Uma vez que 3.344 municípios brasileiros ainda não utilizam aterros sanitários, não é surpreendente que uma quantidade enorme de materiais recicláveis acabem sendo descartados sobre o solo, sem nenhum cuidado e nem tratamento – isso quando são coletados e não acabam lançados em cursos d’água ou em terrenos baldios.

O estudo Panorama da Reciclagem no Brasil (CEMPRE, 2013) indica que foram recicladas nas grandes cidades uma fração de aproximadamente 27% dos recicláveis gerados. Uma vez que os recicláveis são aproximadamente 40% do total de resíduos gerados, reciclou-se pouco mais que 10% do total gerado.

Para comparações, seguem alguns percentuais de reciclagem pelo mundo, incluindo recuperação energética (WtE):

  • Brasil: 10%
  • Bélgica: 95%
  • Dinamarca: 95%
  • Japão: 88%
  • Itália: 65%
  • França: 55%
  • Estados Unidos: 32%
  • Portugal: 25%

A separação dos resíduos e a existência de coleta seletiva são os primeiros passos para viabilizar processos de reciclagem. Muito embora a quantidade de esquemas para a coleta seletiva tenha aumentado bastante nos últimos anos, abrangem apenas 927 municípios em 2014 (Ciclosoft 2014 – Cempre), ou 17% dos municípios brasileiros.

A coleta seletiva é mais cara do que a coleta de rejeitos (“lixo que não e lixo” para quem mora/morou em Curitiba/PR), uma vez que os caminhões não podem compactar os resíduos e, assim, levam menos peso.
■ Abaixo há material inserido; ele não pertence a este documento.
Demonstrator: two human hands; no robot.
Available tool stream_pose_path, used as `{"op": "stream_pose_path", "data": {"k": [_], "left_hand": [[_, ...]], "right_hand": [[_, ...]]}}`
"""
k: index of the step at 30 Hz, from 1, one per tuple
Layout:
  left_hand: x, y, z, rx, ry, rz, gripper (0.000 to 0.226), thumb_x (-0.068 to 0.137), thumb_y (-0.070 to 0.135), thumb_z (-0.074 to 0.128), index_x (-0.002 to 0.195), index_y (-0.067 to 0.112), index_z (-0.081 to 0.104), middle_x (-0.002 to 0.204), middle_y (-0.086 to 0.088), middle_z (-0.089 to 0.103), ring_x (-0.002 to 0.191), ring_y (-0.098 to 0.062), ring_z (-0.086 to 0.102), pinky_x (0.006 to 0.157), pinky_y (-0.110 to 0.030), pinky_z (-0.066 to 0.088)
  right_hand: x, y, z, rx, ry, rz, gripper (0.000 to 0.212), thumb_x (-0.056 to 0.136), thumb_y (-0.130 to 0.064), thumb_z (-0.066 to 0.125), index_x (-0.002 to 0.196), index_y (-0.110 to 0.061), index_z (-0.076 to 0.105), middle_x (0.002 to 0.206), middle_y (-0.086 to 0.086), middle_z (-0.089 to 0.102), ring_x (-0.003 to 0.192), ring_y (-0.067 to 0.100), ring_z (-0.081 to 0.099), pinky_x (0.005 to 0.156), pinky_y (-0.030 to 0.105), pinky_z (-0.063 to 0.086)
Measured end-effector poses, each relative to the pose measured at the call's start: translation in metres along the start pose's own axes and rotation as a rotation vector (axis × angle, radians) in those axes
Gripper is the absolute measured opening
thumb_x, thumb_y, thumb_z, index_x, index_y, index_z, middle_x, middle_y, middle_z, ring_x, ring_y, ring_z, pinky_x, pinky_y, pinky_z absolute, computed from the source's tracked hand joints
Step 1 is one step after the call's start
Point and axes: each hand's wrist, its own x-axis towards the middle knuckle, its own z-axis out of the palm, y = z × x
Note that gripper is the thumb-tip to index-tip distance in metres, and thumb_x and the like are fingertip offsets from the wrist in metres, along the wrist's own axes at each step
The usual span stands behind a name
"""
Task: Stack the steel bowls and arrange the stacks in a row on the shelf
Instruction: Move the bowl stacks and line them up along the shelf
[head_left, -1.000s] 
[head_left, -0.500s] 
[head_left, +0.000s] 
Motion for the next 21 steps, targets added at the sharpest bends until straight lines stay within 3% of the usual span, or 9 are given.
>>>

Enquanto, grosso modo, a coleta normal custa aproximadamente R$ 90/ton, a seletiva chega a R$ 150/ton. Outro encarecimento é que um esquema de coleta seletiva será sempre adicional ao esquema de coleta porta-a-porta dos rejeitos.

Em 51% dos municípios que detém algum esquema de coleta seletiva, seja ela porta-a-porta e/ou com postos de entrega voluntário – PEV, a prefeitura municipal apoia ou mantém cooperativas de catadores como agentes executores da coleta seletiva municipal (Ciclosoft 2014 – Cempre). De forma bastante explícita, o modelo adotado no Brasil para a reciclagem foi e é realizado por meio dos catadores, como reforça a Política Nacional de Resíduos Sólidos – PNRS, Lei nº 12.305/2010.

Se os catadores são responsáveis pela coleta em 51% dos municípios, em praticamente a totalidade dos municípios, são as cooperativas de catadores que realizam a triagem do material reciclável. As cooperativas detém, em parte das vezes, esquemas próprios de coleta de recicláveis por meio de associados carrinheiros. Outras vezes, as cooperativas compram resíduo de carrinheiros autônomos.

Existem, claro, catadores autônomos que se antecipam ao caminhão de coleta de lixo, seja ela regular ou seletiva, e separam materiais em empresas ou prédios de forma autônoma às cooperativas e também os comercializam de forma individual. Geralmente essa catação é focada em materiais facilmente comercializáveis, notadamente garrafas PET, latas de alumínio e fiação de cobre.

Enfim, as cooperativas recebem os resíduos que, quando separados ou segregados em casa, no escritório ou na fábrica (resíduo doméstico, não industrial), são direcionados para a “reciclagem”. Porque as aspas? Em geral, um terço (33%) desse resíduo reciclável é contaminado ou mal triado, de forma que as cooperativas devem endereça-los ao aterros sanitários ou lixões, seja lá qual for a “opção” da cidade onde estão. (‘Opção’ também entre aspas porque a PNRS – Lei nº 12.305/2010 – determinou o encerramento dos lixões até meados do ano passado (2014)).

As estruturas de triagem e comercialização dos materiais reciclados são, como não deve ser surpresa, paupérrimas. Mais sobre as cooperativas seguirá em outro post.